**TASK OBJECTIVE**
Nothing but the pictures should go missing; return all the entries below exactly.

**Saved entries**
##########

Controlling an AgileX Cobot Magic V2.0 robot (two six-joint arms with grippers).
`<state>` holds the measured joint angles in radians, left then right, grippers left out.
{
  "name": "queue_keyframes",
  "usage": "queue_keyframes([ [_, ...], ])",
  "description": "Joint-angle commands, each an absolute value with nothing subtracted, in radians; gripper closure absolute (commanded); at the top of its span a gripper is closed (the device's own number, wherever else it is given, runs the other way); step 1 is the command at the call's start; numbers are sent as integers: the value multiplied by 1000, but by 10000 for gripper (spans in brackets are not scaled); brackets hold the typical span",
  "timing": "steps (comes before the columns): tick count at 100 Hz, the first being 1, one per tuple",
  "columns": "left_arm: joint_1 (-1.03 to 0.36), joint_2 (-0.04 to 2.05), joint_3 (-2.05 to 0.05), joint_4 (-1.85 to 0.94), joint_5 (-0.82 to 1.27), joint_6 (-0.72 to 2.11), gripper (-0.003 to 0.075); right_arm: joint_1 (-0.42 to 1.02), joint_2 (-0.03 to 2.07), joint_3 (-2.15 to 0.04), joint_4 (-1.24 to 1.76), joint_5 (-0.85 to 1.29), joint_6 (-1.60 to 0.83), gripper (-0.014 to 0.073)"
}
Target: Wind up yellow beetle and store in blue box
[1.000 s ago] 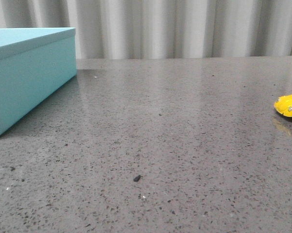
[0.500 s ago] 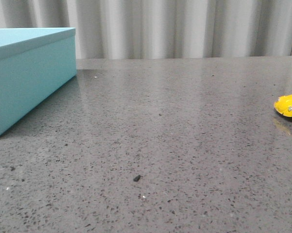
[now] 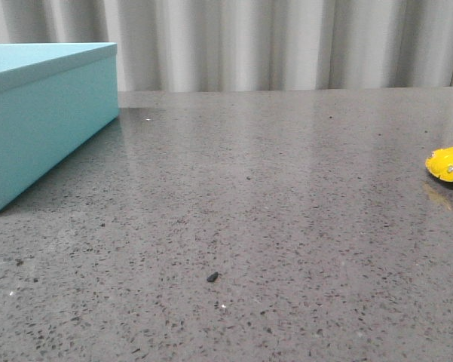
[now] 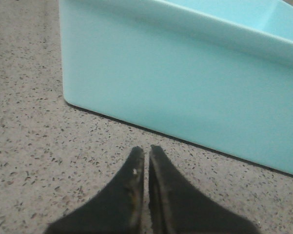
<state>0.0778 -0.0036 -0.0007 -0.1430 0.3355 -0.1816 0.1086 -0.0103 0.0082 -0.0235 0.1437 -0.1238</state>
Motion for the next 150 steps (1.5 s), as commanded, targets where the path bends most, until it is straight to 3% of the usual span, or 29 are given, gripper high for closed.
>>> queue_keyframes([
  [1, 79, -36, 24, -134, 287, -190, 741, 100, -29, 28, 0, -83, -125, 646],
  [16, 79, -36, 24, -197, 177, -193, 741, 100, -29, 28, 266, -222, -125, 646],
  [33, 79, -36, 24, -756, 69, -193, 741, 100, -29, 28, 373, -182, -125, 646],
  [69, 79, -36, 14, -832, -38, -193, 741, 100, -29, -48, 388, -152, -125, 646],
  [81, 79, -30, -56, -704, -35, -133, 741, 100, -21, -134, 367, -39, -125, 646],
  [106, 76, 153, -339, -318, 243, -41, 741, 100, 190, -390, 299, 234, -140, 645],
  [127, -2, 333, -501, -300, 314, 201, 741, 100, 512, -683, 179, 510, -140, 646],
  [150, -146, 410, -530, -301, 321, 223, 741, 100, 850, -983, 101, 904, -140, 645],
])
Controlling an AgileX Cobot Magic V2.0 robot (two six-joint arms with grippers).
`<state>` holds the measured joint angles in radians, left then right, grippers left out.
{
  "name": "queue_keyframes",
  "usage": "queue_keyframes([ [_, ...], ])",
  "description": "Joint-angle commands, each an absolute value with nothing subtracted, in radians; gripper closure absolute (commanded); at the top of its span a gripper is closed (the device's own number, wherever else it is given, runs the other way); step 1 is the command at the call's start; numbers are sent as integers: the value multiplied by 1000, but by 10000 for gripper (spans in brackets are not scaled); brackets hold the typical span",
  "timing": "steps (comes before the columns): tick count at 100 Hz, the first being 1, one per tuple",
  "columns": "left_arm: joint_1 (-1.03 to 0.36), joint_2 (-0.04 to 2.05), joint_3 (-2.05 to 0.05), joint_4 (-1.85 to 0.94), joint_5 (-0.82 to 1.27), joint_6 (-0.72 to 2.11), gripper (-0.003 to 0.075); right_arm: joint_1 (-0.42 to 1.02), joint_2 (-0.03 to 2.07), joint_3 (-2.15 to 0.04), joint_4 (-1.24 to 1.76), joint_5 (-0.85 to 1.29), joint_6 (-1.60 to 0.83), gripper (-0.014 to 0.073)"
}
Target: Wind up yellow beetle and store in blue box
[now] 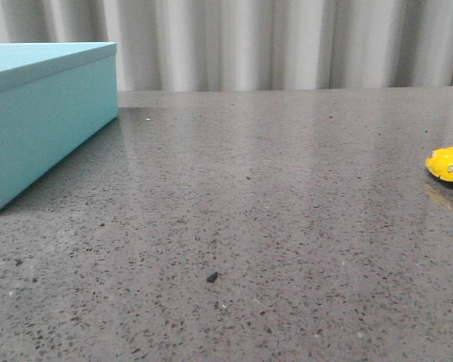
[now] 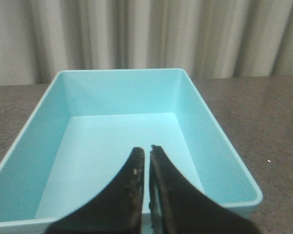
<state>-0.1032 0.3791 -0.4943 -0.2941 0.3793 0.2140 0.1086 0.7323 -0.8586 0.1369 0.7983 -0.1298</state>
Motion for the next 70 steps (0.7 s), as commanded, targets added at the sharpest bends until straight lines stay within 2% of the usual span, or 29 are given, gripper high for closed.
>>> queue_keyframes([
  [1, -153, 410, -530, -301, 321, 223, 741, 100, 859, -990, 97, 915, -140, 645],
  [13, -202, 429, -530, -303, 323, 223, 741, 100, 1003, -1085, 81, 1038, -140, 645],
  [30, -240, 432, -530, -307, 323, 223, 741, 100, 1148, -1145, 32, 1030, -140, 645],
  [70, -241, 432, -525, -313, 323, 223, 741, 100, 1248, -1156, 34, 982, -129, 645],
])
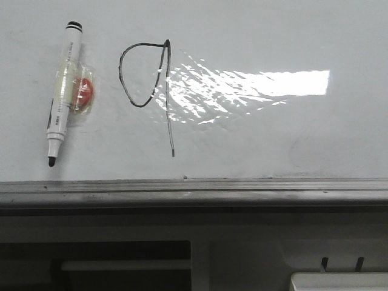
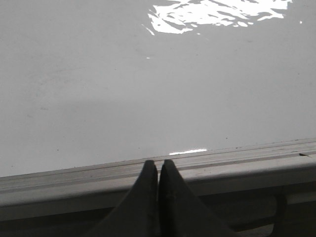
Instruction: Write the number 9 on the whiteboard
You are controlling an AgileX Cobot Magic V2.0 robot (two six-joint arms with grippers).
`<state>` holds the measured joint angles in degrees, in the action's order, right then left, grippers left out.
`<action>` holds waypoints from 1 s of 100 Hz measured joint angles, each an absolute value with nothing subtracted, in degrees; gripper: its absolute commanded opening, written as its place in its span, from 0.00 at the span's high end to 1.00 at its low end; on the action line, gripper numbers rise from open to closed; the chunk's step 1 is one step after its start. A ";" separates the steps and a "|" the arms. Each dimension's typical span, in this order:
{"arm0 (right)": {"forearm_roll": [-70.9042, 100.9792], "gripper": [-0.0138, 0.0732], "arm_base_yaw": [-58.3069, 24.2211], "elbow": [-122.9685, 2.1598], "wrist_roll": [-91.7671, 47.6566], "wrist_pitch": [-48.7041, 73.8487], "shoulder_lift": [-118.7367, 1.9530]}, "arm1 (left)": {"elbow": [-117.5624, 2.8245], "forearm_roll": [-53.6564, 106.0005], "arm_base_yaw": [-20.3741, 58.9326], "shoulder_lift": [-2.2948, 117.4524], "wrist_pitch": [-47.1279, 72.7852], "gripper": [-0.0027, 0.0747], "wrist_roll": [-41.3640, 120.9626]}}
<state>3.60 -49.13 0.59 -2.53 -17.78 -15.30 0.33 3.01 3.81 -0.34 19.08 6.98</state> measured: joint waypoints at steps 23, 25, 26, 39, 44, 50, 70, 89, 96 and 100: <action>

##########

**EXERCISE RESPONSE**
Controlling an AgileX Cobot Magic V2.0 robot (two six-joint arms with grippers).
`<state>` holds the measured joint angles in radians, left then right, grippers left out.
{
  "name": "queue_keyframes",
  "usage": "queue_keyframes([ [_, ...], ])",
  "description": "Joint-angle commands, each an absolute value with nothing subtracted, in radians; gripper closure absolute (commanded); at the top of its span a gripper is closed (the device's own number, wherever else it is given, runs the other way); step 1 is the command at the call's start; numbers are sent as integers: the value multiplied by 1000, but by 10000 for gripper (spans in brackets are not scaled); brackets hold the typical span",
  "timing": "steps (comes before the columns): tick count at 100 Hz, the first being 1, one per tuple",
  "columns": "left_arm: joint_1 (-1.03 to 0.36), joint_2 (-0.04 to 2.05), joint_3 (-2.05 to 0.05), joint_4 (-1.85 to 0.94), joint_5 (-0.82 to 1.27), joint_6 (-0.72 to 2.11), gripper (-0.003 to 0.075); right_arm: joint_1 (-0.42 to 1.02), joint_2 (-0.03 to 2.07), joint_3 (-2.15 to 0.04), joint_4 (-1.24 to 1.76), joint_5 (-0.85 to 1.29), joint_6 (-1.60 to 0.83), gripper (-0.014 to 0.073)"
}
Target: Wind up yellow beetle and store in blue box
[1.000 s ago] 
[0.500 s ago] 
[now] 
[now] 
<state>0.0778 -0.0036 -0.0007 -0.1430 0.3355 -0.1816 0.1086 -0.0103 0.0082 -0.0235 0.1437 -0.1238</state>
Motion for the next 150 steps (1.5 s), as commanded, targets where the path bends most, until it is straight to 3% of the usual span, or 29 are given, gripper high for closed.
>>> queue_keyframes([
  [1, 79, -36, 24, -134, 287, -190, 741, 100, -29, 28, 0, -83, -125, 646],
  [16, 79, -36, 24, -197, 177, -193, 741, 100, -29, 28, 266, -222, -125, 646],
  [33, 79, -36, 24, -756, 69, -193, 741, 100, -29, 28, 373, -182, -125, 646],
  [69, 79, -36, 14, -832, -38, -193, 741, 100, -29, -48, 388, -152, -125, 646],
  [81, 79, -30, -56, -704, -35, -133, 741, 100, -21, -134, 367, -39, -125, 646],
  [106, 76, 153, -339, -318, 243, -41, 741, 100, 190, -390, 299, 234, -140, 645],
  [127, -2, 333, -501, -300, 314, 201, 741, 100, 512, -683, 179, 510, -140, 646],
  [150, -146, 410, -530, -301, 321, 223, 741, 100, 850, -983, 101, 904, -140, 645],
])
Controlling an AgileX Cobot Magic V2.0 robot (two six-joint arms with grippers).
`<state>` holds the measured joint angles in radians, left then right, grippers left out.
{
  "name": "queue_keyframes",
  "usage": "queue_keyframes([ [_, ...], ])",
  "description": "Joint-angle commands, each an absolute value with nothing subtracted, in radians; gripper closure absolute (commanded); at the top of its span a gripper is closed (the device's own number, wherever else it is given, runs the other way); step 1 is the command at the call's start; numbers are sent as integers: the value multiplied by 1000, but by 10000 for gripper (spans in brackets are not scaled); brackets hold the typical span",
  "timing": "steps (comes before the columns): tick count at 100 Hz, the first being 1, one per tuple",
  "columns": "left_arm: joint_1 (-1.03 to 0.36), joint_2 (-0.04 to 2.05), joint_3 (-2.05 to 0.05), joint_4 (-1.85 to 0.94), joint_5 (-0.82 to 1.27), joint_6 (-0.72 to 2.11), gripper (-0.003 to 0.075); right_arm: joint_1 (-0.42 to 1.02), joint_2 (-0.03 to 2.07), joint_3 (-2.15 to 0.04), joint_4 (-1.24 to 1.76), joint_5 (-0.85 to 1.29), joint_6 (-1.60 to 0.83), gripper (-0.014 to 0.073)"
}
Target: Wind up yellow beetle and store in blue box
[now] 
[now] 
<state>-0.1032 0.3791 -0.4943 -0.2941 0.3793 0.2140 0.1086 0.7323 -0.8586 0.1369 0.7983 -0.1298</state>
Motion for the next 70 steps (0.7 s), as commanded, targets added at the sharpest bends until straight lines stay within 2% of the usual span, or 29 are given, gripper high for closed.
>>> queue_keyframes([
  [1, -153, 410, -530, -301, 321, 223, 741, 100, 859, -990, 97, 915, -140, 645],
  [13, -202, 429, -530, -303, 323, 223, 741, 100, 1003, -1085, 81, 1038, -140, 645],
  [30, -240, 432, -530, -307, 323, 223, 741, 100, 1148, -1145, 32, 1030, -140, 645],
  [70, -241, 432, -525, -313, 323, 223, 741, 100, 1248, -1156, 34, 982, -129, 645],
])
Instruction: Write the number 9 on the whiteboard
You are controlling an AgileX Cobot Magic V2.0 robot (two six-joint arms with grippers).
`<state>` holds the measured joint angles in degrees, in the action's order, right then left, grippers left out.
`<action>` holds waypoints from 1 s of 100 Hz measured joint angles, each an absolute value with nothing subtracted, in degrees; gripper: its absolute commanded opening, written as its place in its span, from 0.00 at the span's high end to 1.00 at its low end; on the action line, gripper numbers rise from open to closed; the chunk's step 1 is one step after its start. A ";" separates the steps and a "|" the arms. Each dimension's typical span, in this order:
{"arm0 (right)": {"forearm_roll": [-70.9042, 100.9792], "gripper": [-0.0138, 0.0732], "arm_base_yaw": [-58.3069, 24.2211], "elbow": [-122.9685, 2.1598], "wrist_roll": [-91.7671, 47.6566], "wrist_pitch": [-48.7041, 73.8487], "shoulder_lift": [-118.7367, 1.9530]}, "arm1 (left)": {"elbow": [-117.5624, 2.8245], "forearm_roll": [-53.6564, 106.0005], "arm_base_yaw": [-20.3741, 58.9326], "shoulder_lift": [-2.2948, 117.4524], "wrist_pitch": [-47.1279, 72.7852], "gripper": [-0.0027, 0.0747], "wrist_roll": [-41.3640, 120.9626]}}
<state>3.60 -49.13 0.59 -2.53 -17.78 -15.30 0.33 3.01 3.81 -0.34 19.08 6.98</state> measured: joint waypoints at steps 23, 25, 26, 39, 44, 50, 70, 89, 96 and 100: <action>

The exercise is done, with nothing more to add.